# Quanicassee River Hunting Access



## grouly925 (Dec 6, 2006)

It is my understanding that while hunting on a river, unless on public land, you must have permission from at least one of those who owns land on either side of the river. Generally permission from the person whose side you are hunting on. If not, you must float past that portion without actually hunting. Does that go for navigabel rivers as well? I ask this question because we commonly hunt on the Quanicassee River right on the edge of Tuscola and Bay county, and we do have permission from landowners on the one side to goose hunt their fields as well as cross their land to access the river. However, others, especially on opening day, launch at the local DNR launch and head up the river often hunting in or around our general location. I know that the Quanicassee River State Game area encompases a lot of the area, but the location we hunt is not included http://www.michigandnr.com/publications/pdfs/huntingwildlifehabitat/sga/quanicassee.pdf (see map in link, we hunt right about where section 31 number is). I was just wondering if we had any outstanding right to be in our location over another hunter since often we are forced to cram into the river until no one has a enjoyable or successful hunt. Thanks for any advice.


----------



## boehr (Jan 31, 2000)

grouly925 said:


> It is my understanding that while hunting on a river, unless on public land, you must have permission from at least one of those who owns land on either side of the river. Generally permission from the person whose side you are hunting on. If not, you must float past that portion without actually hunting. Does that go for navigabel rivers as well? I ask this question because we commonly hunt on the Quanicassee River right on the edge of Tuscola and Bay county, and we do have permission from landowners on the one side to goose hunt their fields as well as cross their land to access the river. However, others, especially on opening day, launch at the local DNR launch and head up the river often hunting in or around our general location. I know that the Quanicassee River State Game area encompases a lot of the area, but the location we hunt is not included http://www.michigandnr.com/publications/pdfs/huntingwildlifehabitat/sga/quanicassee.pdf (see map in link, we hunt right about where section 31 number is). I was just wondering if we had any outstanding right to be in our location over another hunter since often we are forced to cram into the river until no one has a enjoyable or successful hunt. Thanks for any advice.

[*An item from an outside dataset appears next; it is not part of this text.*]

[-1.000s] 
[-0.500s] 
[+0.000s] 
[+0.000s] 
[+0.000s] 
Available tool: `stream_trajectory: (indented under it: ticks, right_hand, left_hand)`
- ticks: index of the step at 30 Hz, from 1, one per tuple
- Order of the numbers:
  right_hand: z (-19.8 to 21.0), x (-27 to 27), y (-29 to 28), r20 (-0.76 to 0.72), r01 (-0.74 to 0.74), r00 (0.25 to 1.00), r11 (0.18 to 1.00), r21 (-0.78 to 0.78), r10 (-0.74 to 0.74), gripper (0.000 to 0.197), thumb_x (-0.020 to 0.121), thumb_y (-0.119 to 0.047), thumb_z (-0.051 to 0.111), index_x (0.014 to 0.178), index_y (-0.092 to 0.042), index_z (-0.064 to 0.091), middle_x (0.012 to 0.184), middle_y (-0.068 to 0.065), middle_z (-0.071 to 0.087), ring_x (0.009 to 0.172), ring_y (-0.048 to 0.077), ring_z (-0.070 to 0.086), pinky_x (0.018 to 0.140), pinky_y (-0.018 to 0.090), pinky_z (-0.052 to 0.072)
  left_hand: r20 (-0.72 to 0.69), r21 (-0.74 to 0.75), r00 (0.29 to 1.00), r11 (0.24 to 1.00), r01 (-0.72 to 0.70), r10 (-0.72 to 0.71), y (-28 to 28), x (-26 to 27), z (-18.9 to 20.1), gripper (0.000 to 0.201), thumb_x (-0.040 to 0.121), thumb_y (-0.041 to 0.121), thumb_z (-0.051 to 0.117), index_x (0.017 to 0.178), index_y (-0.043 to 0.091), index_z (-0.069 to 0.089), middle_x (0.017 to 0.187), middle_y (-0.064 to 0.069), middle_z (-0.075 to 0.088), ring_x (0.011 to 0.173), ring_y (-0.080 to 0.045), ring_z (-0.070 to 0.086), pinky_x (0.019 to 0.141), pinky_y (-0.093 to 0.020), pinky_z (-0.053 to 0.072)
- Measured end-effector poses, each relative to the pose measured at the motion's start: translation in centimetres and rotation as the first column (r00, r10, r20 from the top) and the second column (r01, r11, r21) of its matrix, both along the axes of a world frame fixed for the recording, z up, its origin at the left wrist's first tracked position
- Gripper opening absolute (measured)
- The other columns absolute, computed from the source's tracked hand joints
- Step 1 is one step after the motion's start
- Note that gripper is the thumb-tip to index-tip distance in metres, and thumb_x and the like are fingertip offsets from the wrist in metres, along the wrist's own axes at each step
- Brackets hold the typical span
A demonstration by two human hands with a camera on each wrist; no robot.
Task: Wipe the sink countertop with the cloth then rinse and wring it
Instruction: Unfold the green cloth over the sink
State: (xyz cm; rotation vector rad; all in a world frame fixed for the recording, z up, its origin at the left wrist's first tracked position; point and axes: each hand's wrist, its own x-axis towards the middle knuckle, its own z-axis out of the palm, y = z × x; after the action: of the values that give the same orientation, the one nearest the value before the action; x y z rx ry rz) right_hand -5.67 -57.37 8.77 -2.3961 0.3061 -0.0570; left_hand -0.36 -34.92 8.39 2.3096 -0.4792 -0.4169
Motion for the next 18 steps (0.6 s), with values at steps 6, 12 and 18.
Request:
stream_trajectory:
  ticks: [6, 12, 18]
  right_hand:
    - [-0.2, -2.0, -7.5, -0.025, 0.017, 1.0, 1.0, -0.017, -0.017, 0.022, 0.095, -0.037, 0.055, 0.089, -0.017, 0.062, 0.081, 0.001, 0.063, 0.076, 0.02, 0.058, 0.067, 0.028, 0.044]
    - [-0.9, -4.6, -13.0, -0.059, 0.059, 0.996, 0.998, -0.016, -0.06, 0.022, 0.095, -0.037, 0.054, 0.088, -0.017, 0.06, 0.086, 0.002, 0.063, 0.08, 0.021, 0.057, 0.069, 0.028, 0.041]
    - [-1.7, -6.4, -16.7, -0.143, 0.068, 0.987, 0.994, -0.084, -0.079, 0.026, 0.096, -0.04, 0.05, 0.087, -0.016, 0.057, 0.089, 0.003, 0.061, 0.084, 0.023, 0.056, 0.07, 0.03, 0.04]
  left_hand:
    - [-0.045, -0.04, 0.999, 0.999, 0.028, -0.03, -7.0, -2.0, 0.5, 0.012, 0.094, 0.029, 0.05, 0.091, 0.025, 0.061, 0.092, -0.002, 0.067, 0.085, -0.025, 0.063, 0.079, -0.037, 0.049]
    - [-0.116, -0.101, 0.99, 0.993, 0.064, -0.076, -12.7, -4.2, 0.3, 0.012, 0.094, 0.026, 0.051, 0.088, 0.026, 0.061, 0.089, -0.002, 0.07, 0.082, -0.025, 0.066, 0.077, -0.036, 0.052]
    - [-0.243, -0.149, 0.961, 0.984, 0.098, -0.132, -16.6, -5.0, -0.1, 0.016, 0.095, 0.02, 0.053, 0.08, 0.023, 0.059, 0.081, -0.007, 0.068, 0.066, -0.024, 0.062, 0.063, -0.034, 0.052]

The navigability of inland waters has nothing to do with hunting or trapping. Hunting and trapping are exclusive rights of the riparian owner. Navagability only pertains to boating and fishing. So yes, you are required to have permission to hunt navigable waters be it a inland lake or river.


----------



## grouly925 (Dec 6, 2006)

Well, that information helps. Now I just have to understand who the people coming up river are and how to go about informing them that without permission from one side of the river they can't be there. Might not be so easy at 0'dark thirty on opening day.


----------